El acto de posesión protocolario de Rivera Flórez tuvo lugar el pasado sábado en la ciudad de Bogotá, en presencia del presidente de la República y el ministro de Relaciones Exteriores, Álvaro Leyva Durán.
El nuevo embajador designado aún debe agotar el proceso de presentación oficial de credenciales ante el presidente Lula (quien tiene la potestad de aceptarlo o rechazarlo).

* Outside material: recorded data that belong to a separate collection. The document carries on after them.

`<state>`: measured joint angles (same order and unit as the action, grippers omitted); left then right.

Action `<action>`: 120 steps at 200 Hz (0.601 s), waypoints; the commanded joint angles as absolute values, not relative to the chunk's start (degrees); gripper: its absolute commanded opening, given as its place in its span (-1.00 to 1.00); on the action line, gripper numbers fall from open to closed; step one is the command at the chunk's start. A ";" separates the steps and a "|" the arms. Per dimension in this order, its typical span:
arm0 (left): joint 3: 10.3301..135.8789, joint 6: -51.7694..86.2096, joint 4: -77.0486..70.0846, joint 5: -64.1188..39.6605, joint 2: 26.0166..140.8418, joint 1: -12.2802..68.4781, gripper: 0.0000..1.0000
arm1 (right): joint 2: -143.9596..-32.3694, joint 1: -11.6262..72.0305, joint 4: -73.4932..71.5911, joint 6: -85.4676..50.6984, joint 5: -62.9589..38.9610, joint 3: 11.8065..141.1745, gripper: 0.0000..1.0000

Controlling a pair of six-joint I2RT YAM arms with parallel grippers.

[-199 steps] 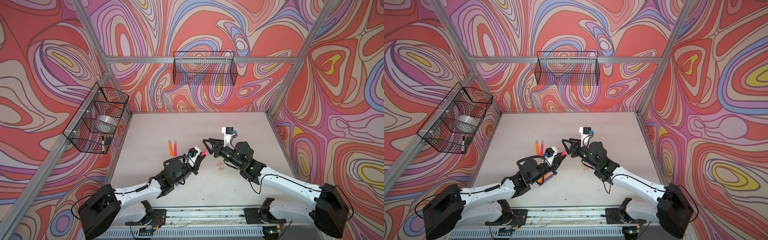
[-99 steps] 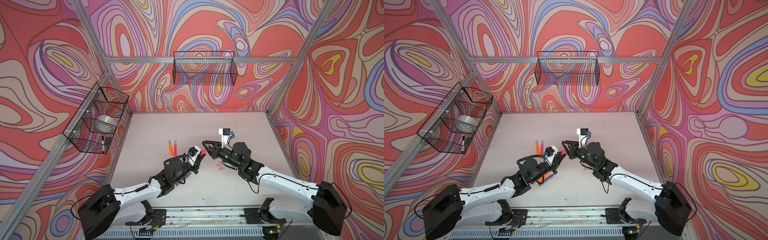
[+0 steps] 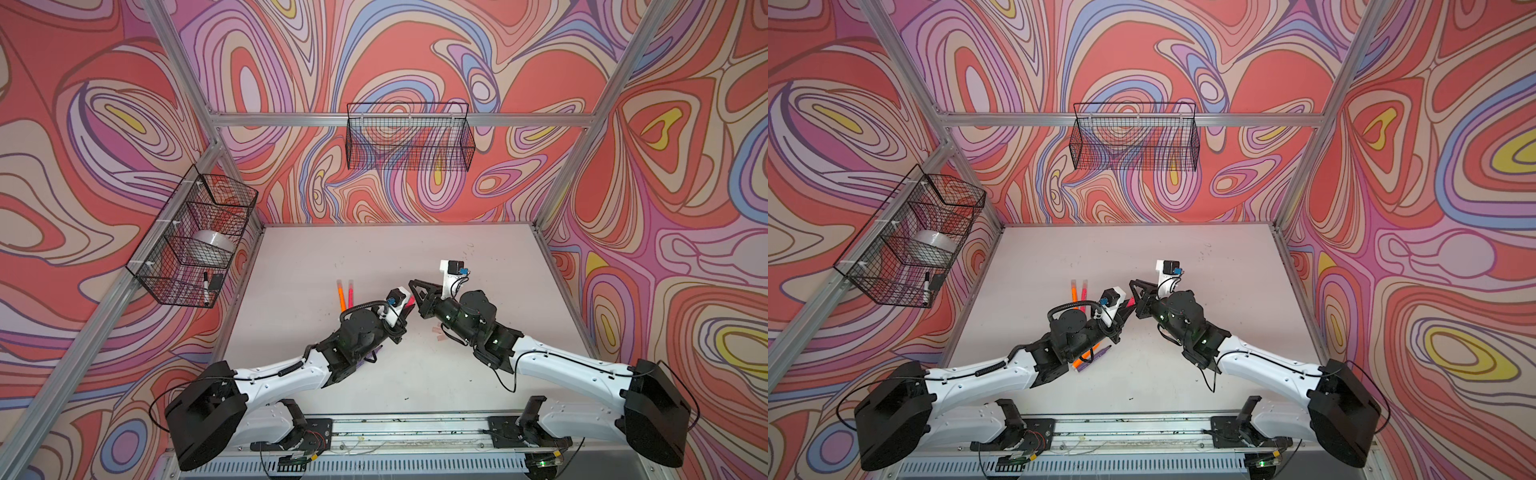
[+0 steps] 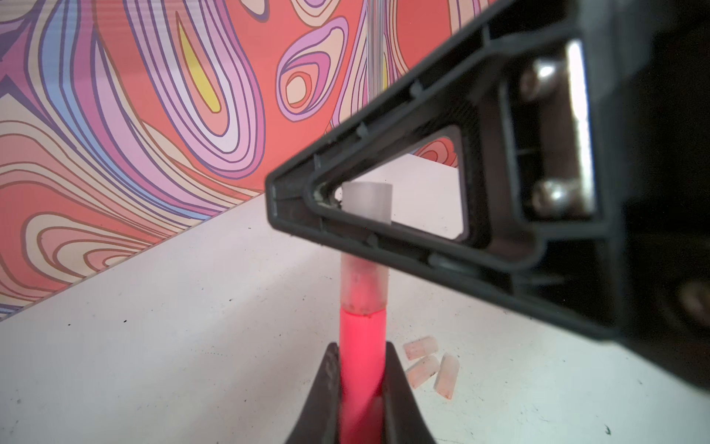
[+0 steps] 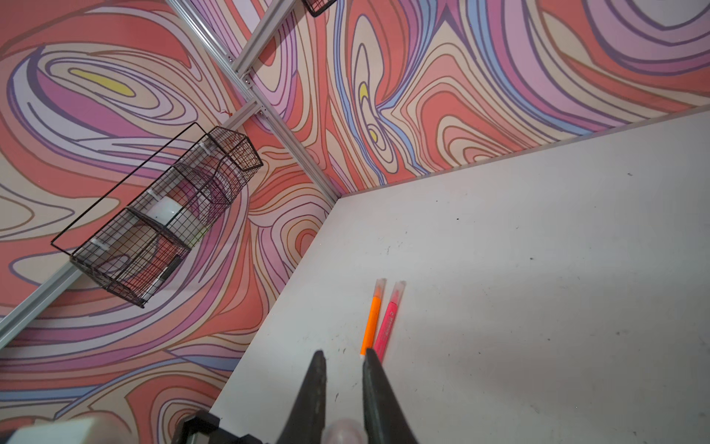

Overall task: Insert pens into pen caps
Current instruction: Put on the pen cap to the pen.

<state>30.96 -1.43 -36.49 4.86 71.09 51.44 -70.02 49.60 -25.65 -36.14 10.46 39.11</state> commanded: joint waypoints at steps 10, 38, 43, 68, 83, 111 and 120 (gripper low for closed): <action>36.25 -4.06 -41.02 10.69 70.98 50.90 -1.00 | -73.55 56.87 -26.25 -39.04 10.90 35.39 -1.00; 38.78 -5.08 -37.97 13.89 69.78 50.89 -1.00 | -77.28 59.58 -28.97 -41.12 14.72 34.44 -1.00; 38.69 -5.34 -38.37 14.27 69.45 50.84 -1.00 | -77.70 59.85 -29.21 -41.60 15.28 34.30 -1.00; 38.41 -4.50 -38.68 14.18 67.81 50.32 -1.00 | -78.96 60.51 -32.14 -43.85 15.71 33.04 -1.00; 38.74 -2.74 -38.23 12.37 67.31 49.46 -1.00 | -80.17 60.91 -33.79 -44.47 14.74 33.09 -1.00; 38.51 5.90 -37.29 2.05 65.71 43.80 -1.00 | -81.81 61.17 -41.18 -43.14 10.82 31.49 -1.00; 38.49 7.42 -37.14 1.08 65.38 42.24 -1.00 | -81.76 61.17 -42.07 -42.73 9.86 31.14 -1.00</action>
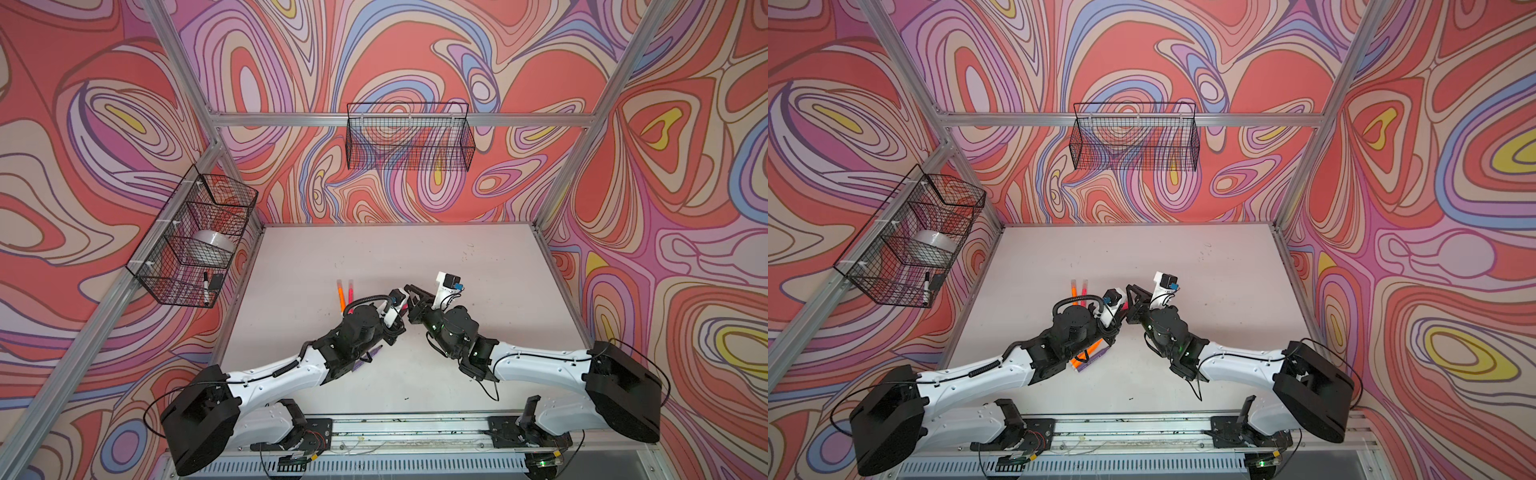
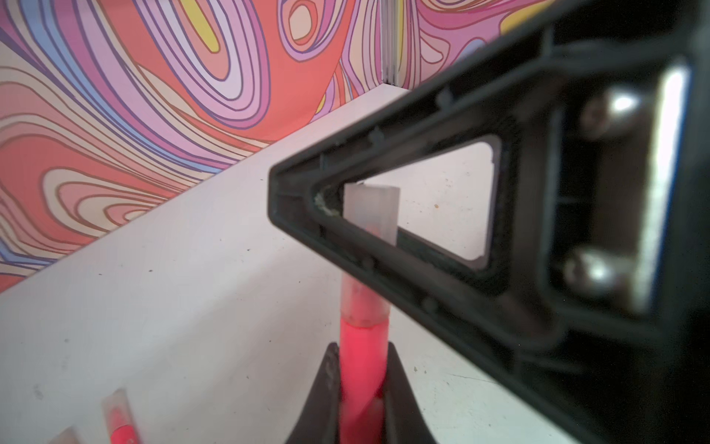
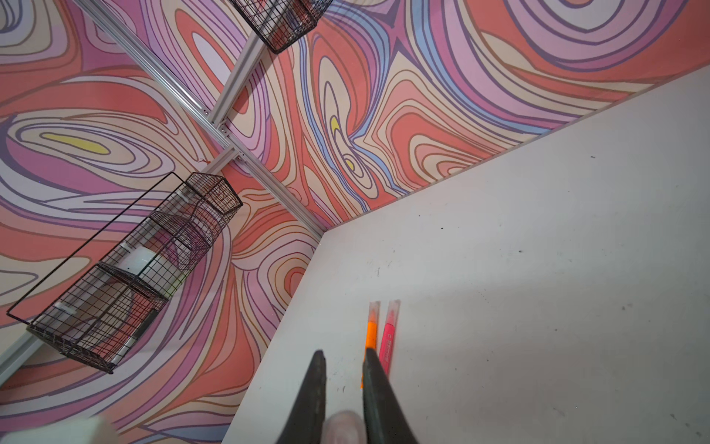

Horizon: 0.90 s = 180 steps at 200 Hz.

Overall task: Insert pens into pen caps
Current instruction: Put on the pen cap to the pen.

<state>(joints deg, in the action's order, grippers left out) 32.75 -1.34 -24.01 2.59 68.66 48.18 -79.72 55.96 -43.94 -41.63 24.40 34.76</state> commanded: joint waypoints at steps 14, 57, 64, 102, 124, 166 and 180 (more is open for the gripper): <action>38.83 8.68 -36.59 -0.09 65.04 40.64 -1.00 | -82.20 61.16 -44.05 -42.07 7.83 30.78 -1.00; 39.55 14.42 -37.23 -9.52 66.08 34.18 -1.00 | -85.66 61.17 -53.82 -40.62 -0.50 29.39 -1.00; 39.62 15.63 -37.72 -11.34 66.46 32.87 -1.00 | -85.86 61.18 -55.22 -40.34 -1.49 28.92 -1.00; 39.77 16.67 -38.22 -13.64 66.74 29.90 -1.00 | -84.90 61.17 -57.17 -38.68 -4.92 27.18 -1.00; 39.28 15.68 -38.35 -11.00 65.64 29.89 -1.00 | -83.84 61.22 -50.80 -39.06 -2.28 28.08 -1.00; 37.75 10.88 -39.11 0.77 63.08 30.72 -1.00 | -83.35 62.66 -38.78 -42.48 4.20 31.27 -1.00; 36.87 7.80 -40.92 6.93 62.55 32.73 -1.00 | -83.69 63.19 -35.52 -44.75 6.06 32.40 -1.00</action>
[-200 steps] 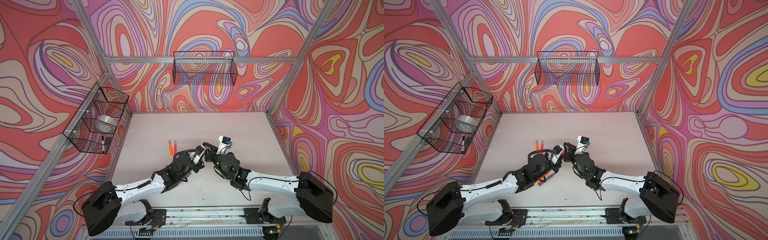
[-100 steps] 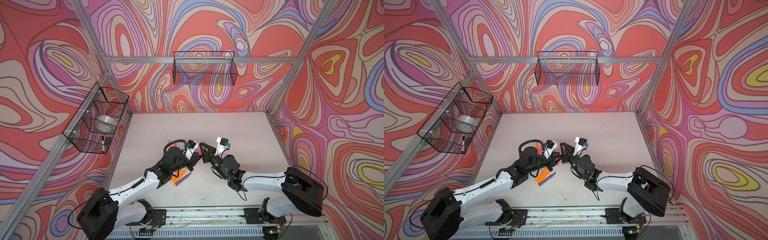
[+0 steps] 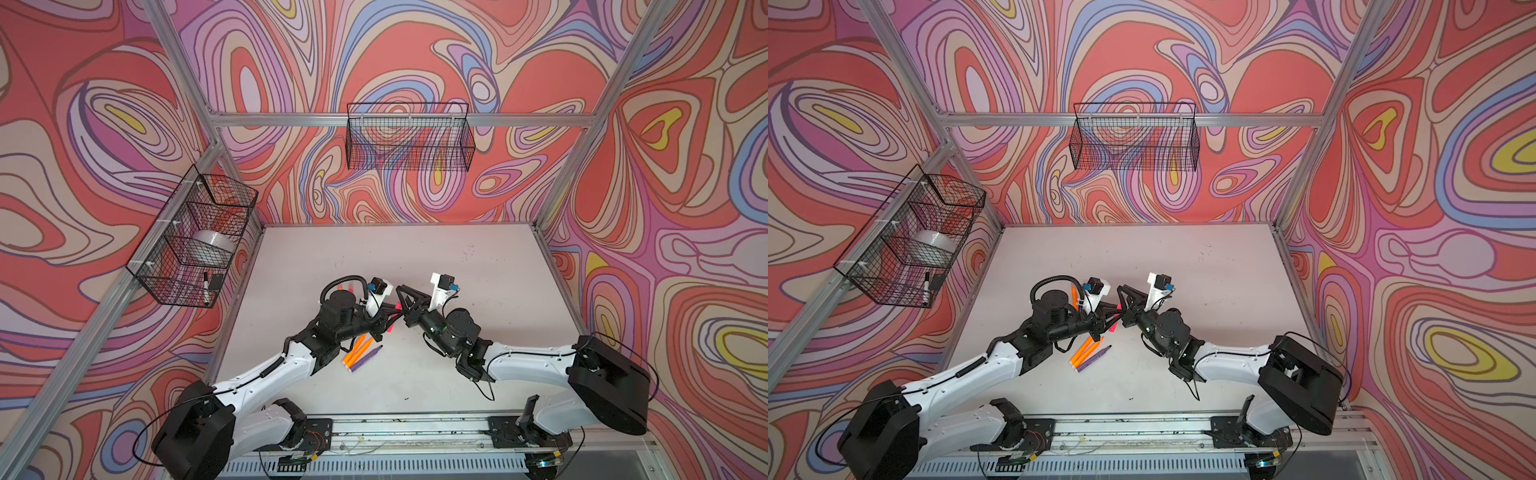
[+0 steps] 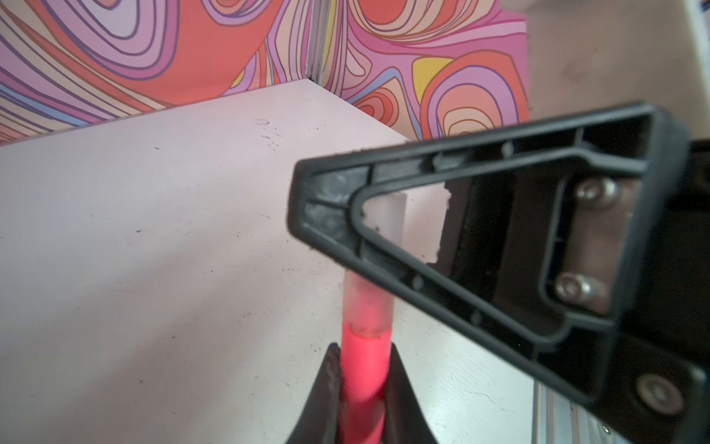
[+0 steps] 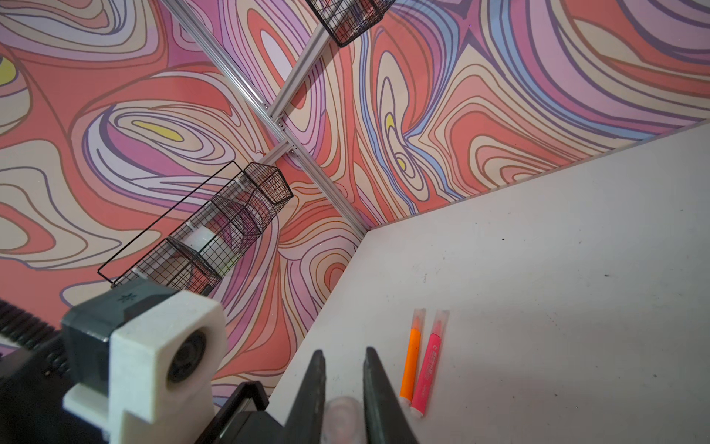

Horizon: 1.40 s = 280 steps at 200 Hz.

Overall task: Insert pens into pen caps
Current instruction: Put on the pen cap to the pen.

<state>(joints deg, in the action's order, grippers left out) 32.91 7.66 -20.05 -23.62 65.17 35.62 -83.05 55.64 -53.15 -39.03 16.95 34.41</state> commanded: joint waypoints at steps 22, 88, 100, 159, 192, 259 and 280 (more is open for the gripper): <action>35.19 6.47 -43.33 11.00 61.38 33.94 -1.00 | -84.90 63.92 -34.39 -48.51 8.35 32.83 -1.00; 34.48 -0.26 -49.54 22.22 64.67 38.32 -1.00 | -84.20 69.43 -15.16 -52.48 20.57 42.22 -1.00; 34.80 -0.12 -48.64 22.01 64.51 38.32 -1.00 | -84.62 69.43 -14.73 -52.67 20.76 42.18 -1.00; 38.74 12.80 -37.08 2.81 61.21 29.80 -1.00 | -84.79 69.51 -27.15 -48.93 16.41 35.39 -1.00; 40.15 13.01 -33.74 0.95 59.37 28.93 -1.00 | -86.28 69.47 -37.37 -48.10 12.59 30.43 -1.00; 41.51 12.92 -32.69 -0.06 59.07 27.21 -1.00 | -89.85 73.14 -49.16 -45.39 11.26 26.00 -1.00; 40.96 12.48 -33.93 1.63 58.33 27.22 -1.00 | -91.84 73.30 -48.82 -46.14 10.20 27.15 -1.00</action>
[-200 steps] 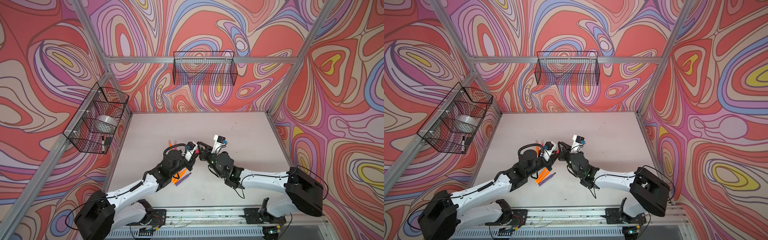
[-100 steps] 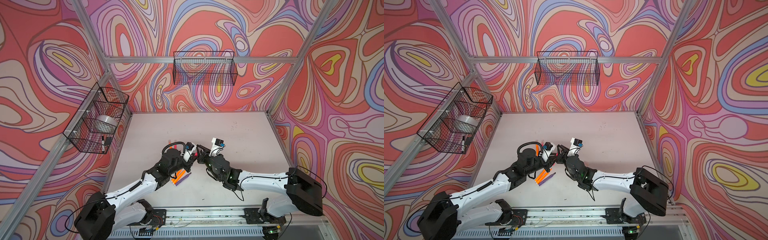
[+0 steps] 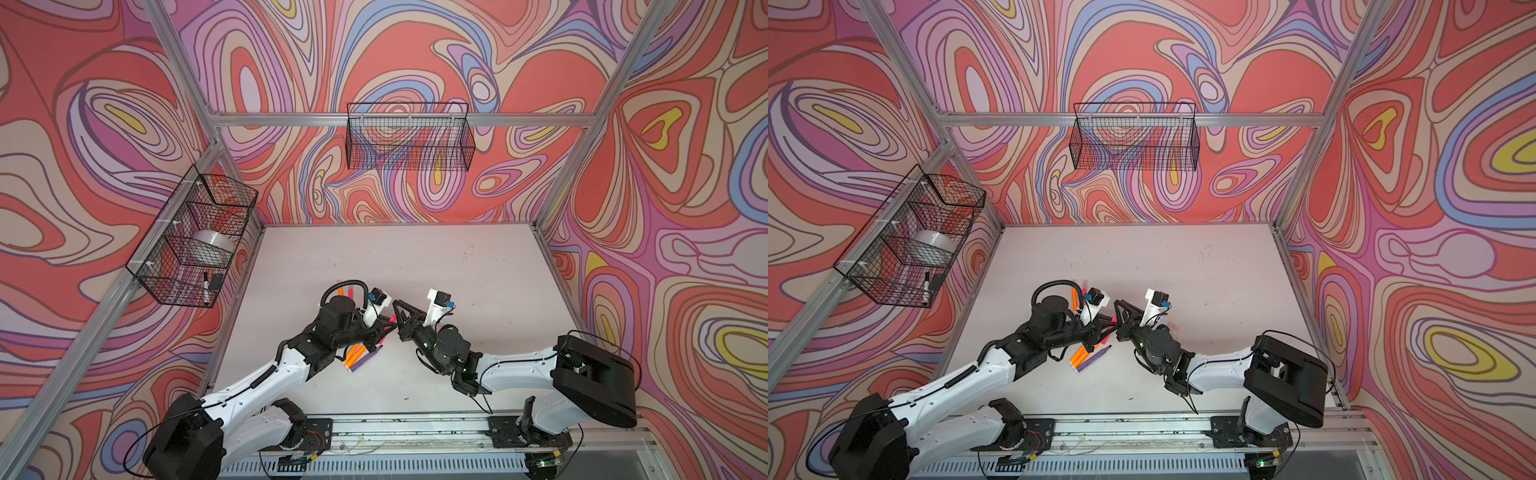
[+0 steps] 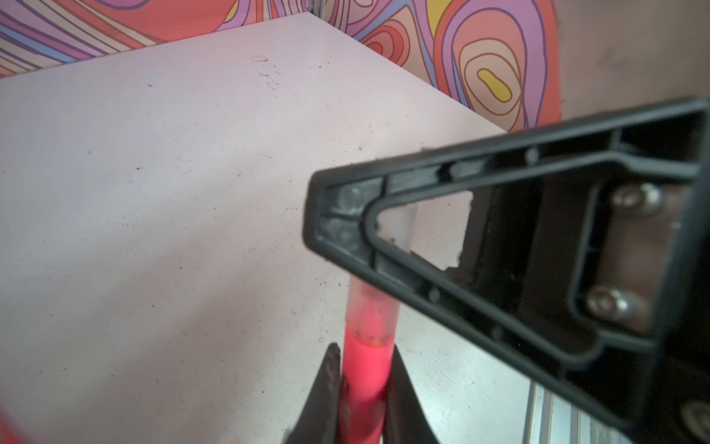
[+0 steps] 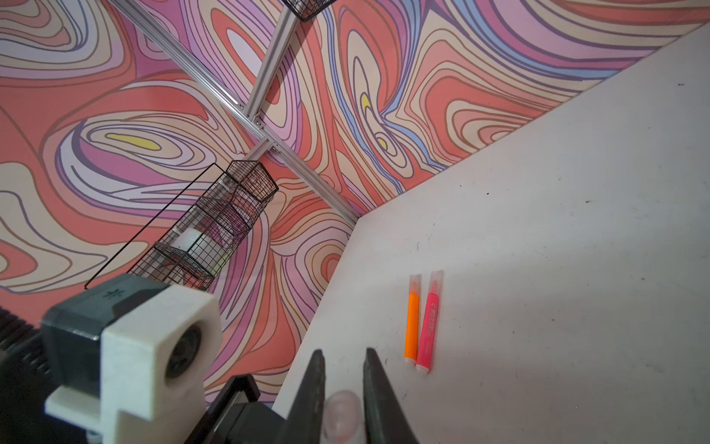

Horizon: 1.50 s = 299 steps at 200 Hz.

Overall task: Insert pens into pen caps
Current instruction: Put on the pen cap to the pen.

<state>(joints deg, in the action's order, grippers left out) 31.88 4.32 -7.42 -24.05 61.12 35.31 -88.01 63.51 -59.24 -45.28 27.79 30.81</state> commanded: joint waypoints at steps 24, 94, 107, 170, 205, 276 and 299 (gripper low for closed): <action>40.88 10.77 -34.42 3.25 57.66 27.22 -1.00 | -90.20 73.37 -45.87 -47.18 12.33 27.17 -1.00; 37.82 8.29 -39.35 10.73 56.47 28.74 -1.00 | -90.02 73.91 -27.82 -51.75 19.65 33.69 -1.00; 37.89 7.29 -40.12 11.78 57.03 29.35 -1.00 | -90.70 73.89 -26.52 -51.83 19.13 34.90 -1.00; 37.88 6.58 -43.10 13.19 57.98 30.41 -1.00 | -94.13 73.39 -32.05 -51.53 13.63 35.07 -1.00; 38.25 6.36 -43.54 13.41 58.13 30.48 -1.00 | -94.13 73.46 -31.20 -51.00 12.17 35.20 -1.00; 35.82 7.95 -43.28 4.37 55.25 30.41 -1.00 | -85.81 73.33 -21.43 -45.72 21.04 37.89 -1.00; 34.24 8.76 -42.15 -0.33 53.94 30.41 -1.00 | -83.36 73.25 -14.59 -40.82 25.21 43.17 -1.00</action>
<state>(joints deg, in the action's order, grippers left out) 31.09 0.56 -12.86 -16.27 57.39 35.90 -84.18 64.90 -36.21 -44.77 34.59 43.53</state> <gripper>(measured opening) 0.166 0.155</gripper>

Además, celebró el nombramiento oficial, agradeciendo a Petro por “confiar en mi trabajo”, y dio a conocer públicamente la misión puntual que le encomendó el mandatario al enviarlo como su representante a Brasil.
“Recibí la instrucción de fortalecer una agenda bilateral para proteger la selva amazónica”, advirtió Rivera, en concordancia con el discurso que han manejado recientemente tanto Petro como Lula, quienes se han comprometido a trabajar de forma conjunta en la protección del denominado ‘pulmón del mundo’.
Aunque Rivera cuenta con mayor recorrido que el de muchos de sus colegas ‘embajadores’, este nombramiento llega también en medio de una polémica por la designación de algunos funcionarios de representación diplomática con cuestionados méritos para ser parte de ella, debido al desconocimiento del cargo, no cumplimiento de los requisitos y falta de experiencia, convirtiéndose en nombramientos que solo responderían a favores políticos.
Estos hechos van en contravía del compromiso de Petro Urrego en su programa de Gobierno, en el que se comprometió en avanzar con la profesionalización del cuerpo diplomático, dando prioridad a los miembros de la carrera diplomática.